Let the Sun Shine In: American Theatre, Protest and Censorship
An international conference co-sponsored by the American Theatre & Drama Society and the Eccles Centre for American Studies, October 26-27, 2018, British Library, London (UK)
Prof. Ramón Espejo Romero, Universidad de Sevilla (Spain)
Dr. Marlis Schweitzer, York University (Canada)

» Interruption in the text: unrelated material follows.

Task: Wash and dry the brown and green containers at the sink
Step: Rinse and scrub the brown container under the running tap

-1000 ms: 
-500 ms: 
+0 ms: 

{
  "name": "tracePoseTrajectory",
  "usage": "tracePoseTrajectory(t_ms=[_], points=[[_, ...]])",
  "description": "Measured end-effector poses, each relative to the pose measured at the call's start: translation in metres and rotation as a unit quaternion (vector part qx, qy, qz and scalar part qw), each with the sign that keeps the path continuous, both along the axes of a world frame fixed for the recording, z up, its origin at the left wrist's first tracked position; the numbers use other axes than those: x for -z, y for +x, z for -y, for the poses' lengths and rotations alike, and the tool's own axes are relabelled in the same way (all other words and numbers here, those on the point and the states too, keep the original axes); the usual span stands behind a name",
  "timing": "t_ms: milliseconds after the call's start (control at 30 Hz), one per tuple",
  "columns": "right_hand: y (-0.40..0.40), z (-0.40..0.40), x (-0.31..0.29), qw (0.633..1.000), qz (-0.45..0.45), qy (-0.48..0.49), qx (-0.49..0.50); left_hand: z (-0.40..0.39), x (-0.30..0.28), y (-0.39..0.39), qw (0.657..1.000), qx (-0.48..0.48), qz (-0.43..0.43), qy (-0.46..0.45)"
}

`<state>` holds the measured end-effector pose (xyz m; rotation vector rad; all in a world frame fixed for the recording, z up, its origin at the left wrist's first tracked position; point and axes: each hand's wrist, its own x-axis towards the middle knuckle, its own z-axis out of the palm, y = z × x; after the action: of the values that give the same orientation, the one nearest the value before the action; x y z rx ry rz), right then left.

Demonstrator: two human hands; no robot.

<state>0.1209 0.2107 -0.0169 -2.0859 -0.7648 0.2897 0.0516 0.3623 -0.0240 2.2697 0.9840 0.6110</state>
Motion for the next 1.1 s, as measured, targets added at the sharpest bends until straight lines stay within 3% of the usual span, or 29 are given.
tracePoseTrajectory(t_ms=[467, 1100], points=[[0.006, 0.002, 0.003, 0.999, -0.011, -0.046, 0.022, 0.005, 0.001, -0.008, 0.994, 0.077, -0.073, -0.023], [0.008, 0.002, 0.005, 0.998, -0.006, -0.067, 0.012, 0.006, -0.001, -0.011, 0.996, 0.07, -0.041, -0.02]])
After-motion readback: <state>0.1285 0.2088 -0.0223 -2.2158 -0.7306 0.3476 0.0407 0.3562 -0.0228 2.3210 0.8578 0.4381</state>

In 1968, the American musical Hair opened on Broadway, in London’s West End, and in Munich, West Germany. Hailed by many for capturing the zeitgeist of the late 1960s, Hair also reflected changes in the writing and production of American theatre. Produced Off-Broadway at the Public Theater, it emerged from experimental theatre practice to achieve commercial success on Broadway and internationally. Staging contemporary protest and dissent, the musical was censored on tour in Boston but became the first production to open after the Theatres Act ended both censorship in British theatre and the power of the Lord Chamberlain. This conference investigates American theatre, protest, and censorship in 1968, but it also looks backwards and forward to consider how protest and censorship have shaped American theatre, while challenging—and inspiring—its practitioners and audiences.
Scholars across the humanities and beyond are reflecting on the social unrest and demands for change expressed in 1968, recognizing the year as a catalyst for both positive and negative developments in culture and society. We intend to situate 1968 in a larger discussion of American theatre’s long-term and ongoing relationship with protest and censorship.